- **What to work on**
Pull every line with "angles" from the data.

=== Dataset extract ===

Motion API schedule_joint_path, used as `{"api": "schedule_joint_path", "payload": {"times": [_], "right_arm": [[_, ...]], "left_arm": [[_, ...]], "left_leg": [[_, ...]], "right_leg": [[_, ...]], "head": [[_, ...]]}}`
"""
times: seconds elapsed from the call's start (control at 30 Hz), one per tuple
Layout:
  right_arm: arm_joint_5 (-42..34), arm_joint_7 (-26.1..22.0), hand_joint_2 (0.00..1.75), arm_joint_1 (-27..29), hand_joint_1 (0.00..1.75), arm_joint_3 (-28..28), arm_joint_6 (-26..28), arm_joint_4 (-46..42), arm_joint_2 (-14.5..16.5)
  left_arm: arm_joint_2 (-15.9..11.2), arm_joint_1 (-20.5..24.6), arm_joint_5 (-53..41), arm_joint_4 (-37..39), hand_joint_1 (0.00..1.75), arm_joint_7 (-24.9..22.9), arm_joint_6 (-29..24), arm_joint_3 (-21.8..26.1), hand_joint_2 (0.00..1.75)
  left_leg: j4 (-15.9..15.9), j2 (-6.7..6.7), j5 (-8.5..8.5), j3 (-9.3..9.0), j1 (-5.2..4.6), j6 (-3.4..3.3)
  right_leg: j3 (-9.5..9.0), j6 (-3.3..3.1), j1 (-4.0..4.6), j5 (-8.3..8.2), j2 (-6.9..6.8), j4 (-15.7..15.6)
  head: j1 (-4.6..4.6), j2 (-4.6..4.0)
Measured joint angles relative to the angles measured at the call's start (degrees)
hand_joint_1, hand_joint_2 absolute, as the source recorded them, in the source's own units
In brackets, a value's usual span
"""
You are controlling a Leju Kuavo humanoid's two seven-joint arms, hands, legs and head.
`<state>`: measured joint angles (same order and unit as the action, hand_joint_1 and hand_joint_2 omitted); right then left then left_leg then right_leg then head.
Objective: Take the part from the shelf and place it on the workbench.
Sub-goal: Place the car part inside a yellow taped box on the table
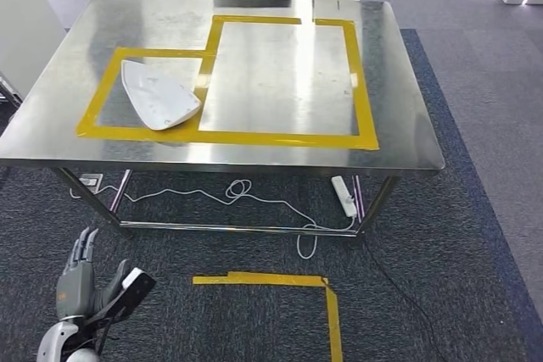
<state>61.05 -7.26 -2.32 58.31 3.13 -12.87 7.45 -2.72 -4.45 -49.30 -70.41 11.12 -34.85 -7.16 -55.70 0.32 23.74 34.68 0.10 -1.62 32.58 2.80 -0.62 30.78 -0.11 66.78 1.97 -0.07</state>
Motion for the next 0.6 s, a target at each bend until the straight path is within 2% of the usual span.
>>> {"api": "schedule_joint_path", "payload": {"times": [0.03,0.07,0.1,0.13,0.17,0.2,0.23,0.27,0.33,0.37,0.4,0.43,0.47,0.5,0.53,0.57,0.6], "right_arm": [[-0.2,0.0,0.00,-0.1,0.00,0.1,0.0,0.0,0.0],[-0.5,0.1,0.00,-0.2,0.00,0.3,-0.1,0.0,0.0],[-1.0,0.2,0.00,-0.3,0.00,0.7,-0.3,0.0,0.0],[-1.8,0.4,0.00,-0.3,0.00,1.2,-0.8,0.0,0.0],[-2.5,0.7,0.00,-0.3,0.00,1.7,-1.3,0.0,0.0],[-3.3,0.9,0.00,-0.3,0.00,2.4,-1.9,0.0,0.0],[-4.0,1.0,0.00,-0.4,0.00,3.0,-2.4,0.0,0.0],[-4.4,1.2,0.00,-0.4,0.00,3.6,-2.8,0.0,0.0],[-4.9,1.3,0.00,-0.5,0.00,4.5,-3.2,0.0,0.0],[-5.0,1.4,0.00,-0.5,0.00,5.0,-3.3,0.0,0.0],[-5.0,1.4,0.00,-0.5,0.00,5.3,-3.3,0.0,0.0],[-5.0,1.4,0.00,-0.5,0.00,5.6,-3.3,0.0,0.0],[-5.0,1.5,0.00,-0.5,0.00,5.8,-3.3,0.0,0.0],[-4.8,1.5,0.00,-0.5,0.00,6.0,-3.3,0.0,0.0],[-4.6,1.7,0.00,-0.5,0.00,6.1,-3.2,0.0,0.0],[-4.3,1.8,0.00,-0.5,0.00,6.1,-3.0,0.0,0.0],[-4.0,2.0,0.00,-0.5,0.00,6.1,-2.9,0.0,0.0]], "left_arm": [[0.4,-0.1,0.5,2.6,0.00,0.1,0.3,0.4,0.00],[0.8,0.0,1.2,5.4,0.00,0.4,0.6,0.9,0.00],[1.2,0.2,1.9,8.7,0.00,0.9,0.9,1.3,0.00],[1.7,0.5,2.6,12.3,0.00,1.5,1.7,1.8,0.00],[2.2,0.9,3.3,16.2,0.00,2.0,2.5,2.2,0.00],[2.8,1.1,4.0,20.0,0.00,2.4,3.7,2.7,0.00],[3.4,1.4,4.6,23.6,0.00,2.7,4.8,3.1,0.00],[3.9,1.6,5.0,27.1,0.00,2.8,5.6,3.4,0.00],[5.1,2.4,5.4,33.7,0.00,2.9,6.6,4.0,0.00],[5.6,2.7,5.5,36.5,0.00,2.9,6.7,4.2,0.00],[6.0,2.9,5.6,38.7,0.00,2.9,6.9,4.5,0.00],[6.3,3.1,5.8,40.6,0.00,2.7,7.4,4.7,0.00],[6.6,3.5,5.9,42.4,0.00,2.2,8.1,4.9,0.00],[6.8,3.9,6.1,44.3,0.00,1.3,8.9,5.2,0.00],[7.1,4.2,6.3,46.1,0.00,0.0,9.7,5.5,0.00],[7.4,4.5,6.5,47.8,0.00,-1.5,10.2,5.8,0.00],[7.6,4.6,6.7,49.4,0.00,-3.2,10.8,6.2,0.00]], "left_leg": [[-0.4,-0.02,-0.44,0.72,-0.04,0.26],[-0.7,-0.03,-0.94,1.28,-0.11,0.55],[-0.9,-0.03,-1.49,1.65,-0.17,0.82],[-0.9,-0.02,-2.07,1.90,-0.22,1.09],[-0.7,-0.08,-2.55,2.07,-0.20,1.38],[-0.9,-0.16,-2.17,2.33,-0.16,1.67],[-1.9,-0.24,-0.70,2.75,-0.08,1.99],[-4.0,-0.31,1.81,3.40,0.02,2.29],[-11.6,-0.31,7.87,5.00,0.26,2.78],[-15.3,-0.31,9.59,5.49,0.34,2.94],[-17.7,-0.31,9.96,5.39,0.38,3.01],[-17.9,-0.31,9.03,4.36,0.39,2.98],[-16.1,-0.31,7.53,2.39,0.38,2.81],[-12.6,-0.32,6.20,-0.45,0.34,2.49],[-8.1,-0.32,5.59,-3.56,0.22,2.07],[-4.2,-0.31,5.69,-6.14,0.09,1.66],[-1.4,-0.31,6.06,-7.80,-0.09,1.33]], "right_leg": [[-3.45,-0.10,0.03,-0.22,0.10,-4.7],[-6.16,-0.30,0.08,0.29,0.22,-8.7],[-7.65,-0.51,0.16,0.98,0.33,-11.3],[-8.07,-0.81,0.27,1.27,0.39,-12.5],[-7.62,-1.27,0.21,1.06,0.32,-12.7],[-7.07,-1.83,0.15,0.54,0.23,-12.7],[-6.70,-2.46,0.06,-0.02,0.09,-12.8],[-6.24,-3.00,-0.03,-0.66,-0.06,-12.8],[-4.99,-3.51,0.12,-1.82,-0.28,-12.6],[-4.14,-3.54,0.20,-2.36,-0.36,-12.4],[-3.23,-3.52,0.26,-2.84,-0.44,-12.1],[-2.31,-3.47,0.31,-3.26,-0.50,-11.8],[-1.47,-3.37,0.35,-3.64,-0.57,-11.5],[-0.75,-3.26,0.38,-3.98,-0.62,-11.1],[-0.14,-3.08,0.50,-4.28,-0.64,-10.8],[0.29,-2.82,0.55,-4.62,-0.67,-10.5],[0.62,-2.45,0.54,-5.01,-0.69,-10.4]], "head": [[0.01,0.00],[0.02,0.00],[0.03,0.00],[0.05,0.00],[0.06,0.00],[0.03,0.00],[-0.09,0.00],[-0.24,0.00],[-0.48,0.00],[-0.50,0.00],[-0.49,0.00],[-0.50,0.00],[-0.51,0.00],[-0.50,0.00],[-0.50,0.00],[-0.46,0.00],[-0.45,0.00]]}}
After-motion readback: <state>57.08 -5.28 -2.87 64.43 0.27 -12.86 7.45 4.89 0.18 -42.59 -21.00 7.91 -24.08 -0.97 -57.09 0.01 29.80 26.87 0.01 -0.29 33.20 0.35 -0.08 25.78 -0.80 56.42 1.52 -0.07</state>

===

- **Task result**
Measured joint angles relative to the angles measured at the call's start (degrees)
`<state>`: measured joint angles (same order and unit as the action, hand_joint_1 and hand_joint_2 omitted); right then left then left_leg then right_leg then head.

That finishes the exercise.